● What is required: From the data that follows, print exactly the lines starting at the one containing "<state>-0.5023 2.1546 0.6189" and ending at the one containing "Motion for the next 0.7"; include both of them and nothing more.

Dataset items:
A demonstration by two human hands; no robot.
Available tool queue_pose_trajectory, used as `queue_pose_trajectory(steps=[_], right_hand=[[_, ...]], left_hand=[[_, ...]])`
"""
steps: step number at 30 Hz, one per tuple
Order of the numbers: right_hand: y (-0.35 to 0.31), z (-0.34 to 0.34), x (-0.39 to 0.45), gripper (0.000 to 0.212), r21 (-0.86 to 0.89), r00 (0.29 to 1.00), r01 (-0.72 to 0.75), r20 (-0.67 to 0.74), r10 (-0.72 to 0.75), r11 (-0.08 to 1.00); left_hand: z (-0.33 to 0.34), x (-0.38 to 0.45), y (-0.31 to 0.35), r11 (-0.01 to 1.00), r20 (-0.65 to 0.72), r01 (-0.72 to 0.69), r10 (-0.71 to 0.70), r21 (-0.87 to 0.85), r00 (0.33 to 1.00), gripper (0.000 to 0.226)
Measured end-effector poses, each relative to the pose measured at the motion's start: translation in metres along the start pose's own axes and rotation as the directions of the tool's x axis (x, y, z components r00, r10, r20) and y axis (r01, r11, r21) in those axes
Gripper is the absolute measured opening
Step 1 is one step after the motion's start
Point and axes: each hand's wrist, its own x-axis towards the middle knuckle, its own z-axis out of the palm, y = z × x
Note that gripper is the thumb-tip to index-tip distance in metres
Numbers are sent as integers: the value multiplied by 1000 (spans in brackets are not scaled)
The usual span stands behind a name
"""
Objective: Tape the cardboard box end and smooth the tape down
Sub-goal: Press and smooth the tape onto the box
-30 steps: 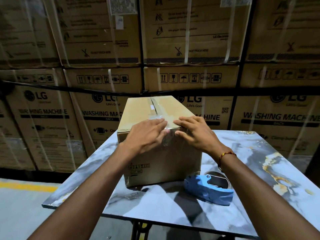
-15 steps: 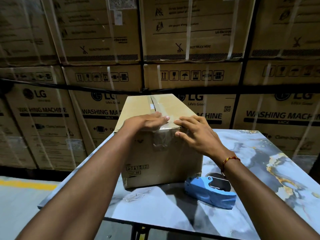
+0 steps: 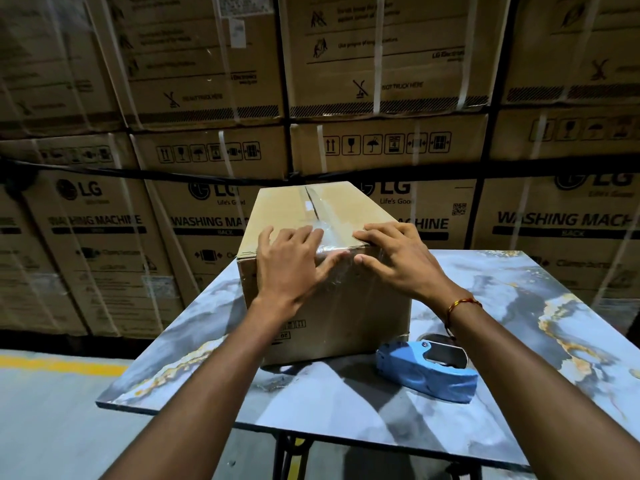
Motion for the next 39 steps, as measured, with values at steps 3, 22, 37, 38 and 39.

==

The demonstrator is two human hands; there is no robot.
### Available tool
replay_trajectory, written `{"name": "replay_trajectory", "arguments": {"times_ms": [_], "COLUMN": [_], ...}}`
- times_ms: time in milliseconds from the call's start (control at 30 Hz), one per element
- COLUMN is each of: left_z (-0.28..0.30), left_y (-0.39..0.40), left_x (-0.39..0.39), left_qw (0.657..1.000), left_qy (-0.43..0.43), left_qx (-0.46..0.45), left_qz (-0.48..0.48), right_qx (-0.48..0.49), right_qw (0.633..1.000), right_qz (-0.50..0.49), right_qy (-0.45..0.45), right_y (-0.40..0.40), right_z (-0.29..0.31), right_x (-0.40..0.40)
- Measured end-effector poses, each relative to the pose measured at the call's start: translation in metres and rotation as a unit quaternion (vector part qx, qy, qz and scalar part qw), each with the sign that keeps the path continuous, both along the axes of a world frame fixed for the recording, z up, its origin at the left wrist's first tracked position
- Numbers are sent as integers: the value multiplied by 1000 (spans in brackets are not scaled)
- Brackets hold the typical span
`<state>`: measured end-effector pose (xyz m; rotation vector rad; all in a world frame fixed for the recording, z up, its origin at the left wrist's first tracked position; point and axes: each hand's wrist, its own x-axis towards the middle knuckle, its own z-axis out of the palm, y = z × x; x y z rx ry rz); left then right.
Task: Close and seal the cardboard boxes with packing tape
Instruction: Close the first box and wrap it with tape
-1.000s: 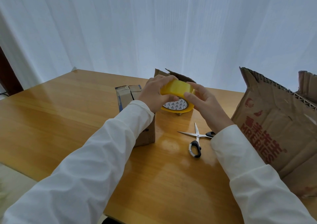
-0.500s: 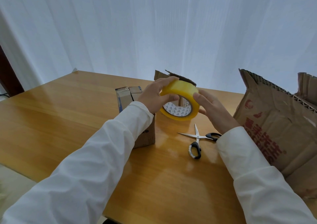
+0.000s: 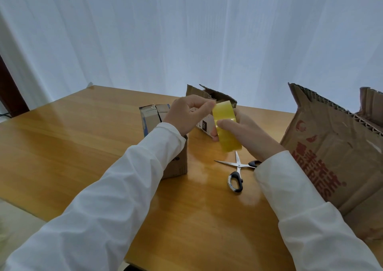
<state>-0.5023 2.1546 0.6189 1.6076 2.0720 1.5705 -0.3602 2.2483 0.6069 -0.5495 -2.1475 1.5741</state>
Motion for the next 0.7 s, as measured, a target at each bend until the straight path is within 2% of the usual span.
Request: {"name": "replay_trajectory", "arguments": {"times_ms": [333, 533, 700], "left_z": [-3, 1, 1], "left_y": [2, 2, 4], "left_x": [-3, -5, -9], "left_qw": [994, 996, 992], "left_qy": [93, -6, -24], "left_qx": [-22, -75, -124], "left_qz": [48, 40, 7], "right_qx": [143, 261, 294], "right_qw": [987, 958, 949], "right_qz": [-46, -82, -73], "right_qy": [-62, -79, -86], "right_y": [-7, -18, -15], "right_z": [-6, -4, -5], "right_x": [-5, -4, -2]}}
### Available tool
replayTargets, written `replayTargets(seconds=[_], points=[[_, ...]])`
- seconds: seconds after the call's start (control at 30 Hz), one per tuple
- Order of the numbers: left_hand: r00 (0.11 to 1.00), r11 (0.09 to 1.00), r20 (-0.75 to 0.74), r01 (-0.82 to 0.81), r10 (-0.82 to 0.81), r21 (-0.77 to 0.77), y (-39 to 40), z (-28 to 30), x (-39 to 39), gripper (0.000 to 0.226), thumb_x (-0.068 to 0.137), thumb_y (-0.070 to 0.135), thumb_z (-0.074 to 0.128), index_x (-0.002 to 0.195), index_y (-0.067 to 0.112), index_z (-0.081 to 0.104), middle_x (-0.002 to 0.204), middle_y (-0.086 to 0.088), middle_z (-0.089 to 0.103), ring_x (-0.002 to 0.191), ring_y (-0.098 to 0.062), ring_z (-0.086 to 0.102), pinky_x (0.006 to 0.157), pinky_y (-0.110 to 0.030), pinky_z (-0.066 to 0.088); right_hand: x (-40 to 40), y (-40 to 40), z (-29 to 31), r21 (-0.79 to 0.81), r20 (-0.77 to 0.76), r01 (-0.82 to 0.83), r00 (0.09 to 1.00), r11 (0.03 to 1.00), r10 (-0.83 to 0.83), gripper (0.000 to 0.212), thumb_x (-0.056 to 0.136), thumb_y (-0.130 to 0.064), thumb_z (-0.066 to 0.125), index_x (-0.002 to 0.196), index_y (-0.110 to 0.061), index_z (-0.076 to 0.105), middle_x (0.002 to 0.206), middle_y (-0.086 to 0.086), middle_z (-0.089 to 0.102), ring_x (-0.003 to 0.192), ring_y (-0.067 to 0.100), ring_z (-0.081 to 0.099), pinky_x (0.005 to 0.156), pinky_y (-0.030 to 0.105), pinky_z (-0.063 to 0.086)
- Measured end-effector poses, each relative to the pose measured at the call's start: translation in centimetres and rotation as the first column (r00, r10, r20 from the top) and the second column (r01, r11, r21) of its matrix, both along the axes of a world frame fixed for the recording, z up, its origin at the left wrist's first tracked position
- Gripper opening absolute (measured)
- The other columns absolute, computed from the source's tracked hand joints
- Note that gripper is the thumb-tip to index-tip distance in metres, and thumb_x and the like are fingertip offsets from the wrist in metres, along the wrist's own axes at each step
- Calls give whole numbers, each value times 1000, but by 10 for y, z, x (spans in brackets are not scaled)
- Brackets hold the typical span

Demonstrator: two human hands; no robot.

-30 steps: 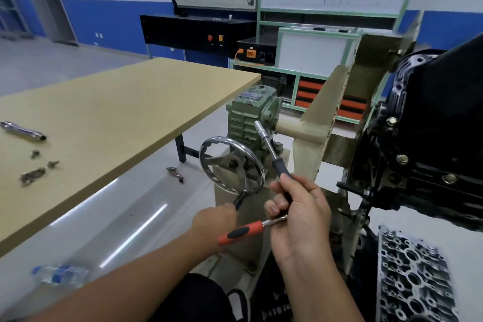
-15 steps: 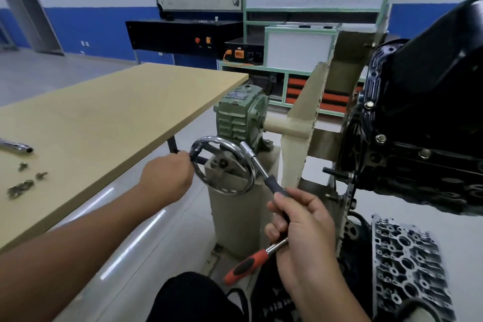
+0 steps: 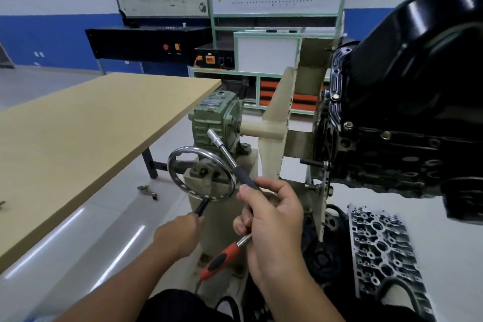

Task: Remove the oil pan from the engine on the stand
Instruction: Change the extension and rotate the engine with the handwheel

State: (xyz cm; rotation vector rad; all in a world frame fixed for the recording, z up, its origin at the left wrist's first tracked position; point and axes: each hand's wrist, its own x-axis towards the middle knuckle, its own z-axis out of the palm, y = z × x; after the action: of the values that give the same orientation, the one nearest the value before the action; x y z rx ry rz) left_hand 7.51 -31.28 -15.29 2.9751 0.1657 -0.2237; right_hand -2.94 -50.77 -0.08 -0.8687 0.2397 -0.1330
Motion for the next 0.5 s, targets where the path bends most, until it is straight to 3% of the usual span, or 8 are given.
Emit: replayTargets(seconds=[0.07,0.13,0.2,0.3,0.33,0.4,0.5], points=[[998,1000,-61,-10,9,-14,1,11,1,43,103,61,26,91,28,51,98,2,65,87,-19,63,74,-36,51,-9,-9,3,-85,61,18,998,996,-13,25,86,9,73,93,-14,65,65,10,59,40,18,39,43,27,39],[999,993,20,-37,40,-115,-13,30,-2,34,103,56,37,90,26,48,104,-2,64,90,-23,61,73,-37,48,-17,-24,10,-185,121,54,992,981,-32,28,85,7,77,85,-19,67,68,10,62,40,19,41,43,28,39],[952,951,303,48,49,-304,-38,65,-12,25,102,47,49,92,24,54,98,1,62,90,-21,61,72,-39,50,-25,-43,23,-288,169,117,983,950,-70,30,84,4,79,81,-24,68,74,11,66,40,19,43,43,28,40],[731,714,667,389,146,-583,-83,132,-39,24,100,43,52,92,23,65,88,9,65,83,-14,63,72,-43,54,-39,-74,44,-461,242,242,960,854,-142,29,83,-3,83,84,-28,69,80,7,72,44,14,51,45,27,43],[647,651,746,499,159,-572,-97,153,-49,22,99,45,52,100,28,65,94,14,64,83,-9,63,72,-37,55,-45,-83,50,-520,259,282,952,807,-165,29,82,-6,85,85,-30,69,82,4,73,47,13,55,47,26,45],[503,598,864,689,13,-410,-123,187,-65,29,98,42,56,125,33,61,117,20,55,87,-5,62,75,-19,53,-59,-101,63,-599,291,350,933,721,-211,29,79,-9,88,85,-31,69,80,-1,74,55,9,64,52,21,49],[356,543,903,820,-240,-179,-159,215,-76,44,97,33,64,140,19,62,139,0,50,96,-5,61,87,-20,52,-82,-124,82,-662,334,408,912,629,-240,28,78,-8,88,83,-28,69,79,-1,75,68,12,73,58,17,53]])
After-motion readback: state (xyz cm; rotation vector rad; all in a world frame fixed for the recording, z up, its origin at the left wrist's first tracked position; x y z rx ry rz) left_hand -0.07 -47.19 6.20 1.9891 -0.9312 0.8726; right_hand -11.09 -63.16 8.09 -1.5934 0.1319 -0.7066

● Your response:
<state>-0.5023 2.1546 0.6189 1.6076 2.0720 1.5705 -0.3602 2.2483 0.6069 -0.5495 -2.1475 1.5741</state>
Motion for the next 0.7 s, as measured, a target at each bend until the straight path is within 2% of the usual span.

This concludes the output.